-- What is needed --
Lines from the beginning of the entries up to and including the one with "knots=[ [_, ...]" must be duplicated word for word; leave out all others.

Extracted records:
________
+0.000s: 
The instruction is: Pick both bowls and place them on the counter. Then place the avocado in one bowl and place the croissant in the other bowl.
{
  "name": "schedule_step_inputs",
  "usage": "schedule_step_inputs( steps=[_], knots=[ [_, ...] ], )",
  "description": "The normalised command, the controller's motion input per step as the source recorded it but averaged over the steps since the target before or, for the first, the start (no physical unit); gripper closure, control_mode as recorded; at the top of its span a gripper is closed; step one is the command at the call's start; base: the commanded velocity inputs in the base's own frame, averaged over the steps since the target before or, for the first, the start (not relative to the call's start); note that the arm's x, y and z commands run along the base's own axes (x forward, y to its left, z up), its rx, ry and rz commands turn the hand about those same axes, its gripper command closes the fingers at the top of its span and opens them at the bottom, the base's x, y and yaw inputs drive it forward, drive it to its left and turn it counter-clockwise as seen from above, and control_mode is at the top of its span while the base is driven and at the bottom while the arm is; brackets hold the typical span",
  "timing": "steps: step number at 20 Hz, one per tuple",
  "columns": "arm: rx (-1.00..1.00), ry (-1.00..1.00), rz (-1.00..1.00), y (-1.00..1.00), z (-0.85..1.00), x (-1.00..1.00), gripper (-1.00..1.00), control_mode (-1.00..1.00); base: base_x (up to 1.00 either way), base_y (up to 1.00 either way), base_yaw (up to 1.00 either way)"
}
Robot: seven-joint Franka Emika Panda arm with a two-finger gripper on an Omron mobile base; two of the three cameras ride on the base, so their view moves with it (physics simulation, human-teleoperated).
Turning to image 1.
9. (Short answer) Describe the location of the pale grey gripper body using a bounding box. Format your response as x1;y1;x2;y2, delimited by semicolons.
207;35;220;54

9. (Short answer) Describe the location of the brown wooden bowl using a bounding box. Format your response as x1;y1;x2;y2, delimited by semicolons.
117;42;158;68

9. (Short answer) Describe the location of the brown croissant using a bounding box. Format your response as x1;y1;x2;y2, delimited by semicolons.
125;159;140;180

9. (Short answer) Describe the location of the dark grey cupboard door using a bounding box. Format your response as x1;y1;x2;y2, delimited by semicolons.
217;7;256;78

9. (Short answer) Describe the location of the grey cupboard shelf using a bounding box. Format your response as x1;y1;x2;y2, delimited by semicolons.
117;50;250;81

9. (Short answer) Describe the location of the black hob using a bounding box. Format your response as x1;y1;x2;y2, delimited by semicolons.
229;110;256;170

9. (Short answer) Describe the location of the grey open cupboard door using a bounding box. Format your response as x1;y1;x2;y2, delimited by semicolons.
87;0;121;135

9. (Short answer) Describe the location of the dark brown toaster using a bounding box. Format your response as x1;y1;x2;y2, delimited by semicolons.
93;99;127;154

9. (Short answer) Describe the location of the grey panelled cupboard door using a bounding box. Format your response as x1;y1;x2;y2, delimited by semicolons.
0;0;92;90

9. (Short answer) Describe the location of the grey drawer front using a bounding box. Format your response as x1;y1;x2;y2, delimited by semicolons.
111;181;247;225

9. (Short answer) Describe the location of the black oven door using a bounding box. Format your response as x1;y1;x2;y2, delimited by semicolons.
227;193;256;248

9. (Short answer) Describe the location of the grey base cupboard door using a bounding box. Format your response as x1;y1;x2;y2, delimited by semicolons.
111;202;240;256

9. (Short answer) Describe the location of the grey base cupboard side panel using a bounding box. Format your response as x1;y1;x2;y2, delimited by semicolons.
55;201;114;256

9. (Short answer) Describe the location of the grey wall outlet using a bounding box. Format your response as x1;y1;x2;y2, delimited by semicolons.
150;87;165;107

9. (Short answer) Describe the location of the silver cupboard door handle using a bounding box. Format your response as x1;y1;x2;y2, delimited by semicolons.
________
-- Answer to this task --
+0.000s: 
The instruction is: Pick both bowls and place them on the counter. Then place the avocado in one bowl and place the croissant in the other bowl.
{
  "name": "schedule_step_inputs",
  "usage": "schedule_step_inputs( steps=[_], knots=[ [_, ...] ], )",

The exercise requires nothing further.